Synthesis of Dibenzyl mono(2,6-Dimethoxybenzoyl)tartrate from Dibenzyl Tartrate and 2,6-Dimethoxybenozyl chloride -- DMAP as Catalyst

K. Furuta, Q. Gao, H. Yamamoto, Org. Syn., 72, 86, (1995)

1. A mixture of dibenzyl tartrate (6.1 g, 18.5 mmol), triethylamine (4 mL, 28.8 mmol), DMAP (50 mg, 0.4 mmol) and dry dichloromethane (100 mL) is stirred and cooled to 0° C under a nitrogen a®osphere  To this mixture is added 2,6-dimethoxybenozyl chloride (3.65 g, 18.2 mmol) over 1 h.  The reaction mixture is allowed to warm to ambient temperature and then heated under reflux for 12-18 h (monitored by TLC).

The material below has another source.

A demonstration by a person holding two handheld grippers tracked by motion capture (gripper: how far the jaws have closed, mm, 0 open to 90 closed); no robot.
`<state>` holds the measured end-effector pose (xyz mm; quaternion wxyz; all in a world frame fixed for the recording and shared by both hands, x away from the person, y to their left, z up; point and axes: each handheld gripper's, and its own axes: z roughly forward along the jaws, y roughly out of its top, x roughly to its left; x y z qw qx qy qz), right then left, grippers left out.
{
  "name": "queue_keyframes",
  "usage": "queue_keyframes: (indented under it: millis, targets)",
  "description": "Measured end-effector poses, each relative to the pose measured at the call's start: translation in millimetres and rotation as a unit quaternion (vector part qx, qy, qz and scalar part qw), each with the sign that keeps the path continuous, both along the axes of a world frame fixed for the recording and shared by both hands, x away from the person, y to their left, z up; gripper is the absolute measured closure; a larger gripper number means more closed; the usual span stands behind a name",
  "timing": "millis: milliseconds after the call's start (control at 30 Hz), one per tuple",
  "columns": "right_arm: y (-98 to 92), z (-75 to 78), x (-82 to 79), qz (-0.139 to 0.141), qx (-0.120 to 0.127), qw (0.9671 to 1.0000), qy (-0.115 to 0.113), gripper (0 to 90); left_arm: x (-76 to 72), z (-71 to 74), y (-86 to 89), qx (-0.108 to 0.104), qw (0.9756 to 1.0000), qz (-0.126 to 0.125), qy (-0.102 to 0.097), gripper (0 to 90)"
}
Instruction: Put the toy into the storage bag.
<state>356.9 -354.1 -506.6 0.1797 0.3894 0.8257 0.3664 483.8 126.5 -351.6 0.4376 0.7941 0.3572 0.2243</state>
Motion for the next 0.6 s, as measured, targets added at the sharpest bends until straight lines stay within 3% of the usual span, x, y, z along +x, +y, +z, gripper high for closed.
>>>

2. The reaction mixture is allowed to cool to ambient temperature and is poured into water (100 mL).  The aqueous phase is extracted with dichloromethane (2 x 75 mL); the organic phases are combined, dried over sodium sulfate, filtered, and concentrated to a viscous oil.
3. This oil is purified by column chromatography on silica gel (eluent hexane, ether, dichloromethane 3:1:5) to afford dibenzyl mono(2,6-dimethoxybenzoyl)tartrate (7.1-7.5 g, 78%-82%) as a clear oil.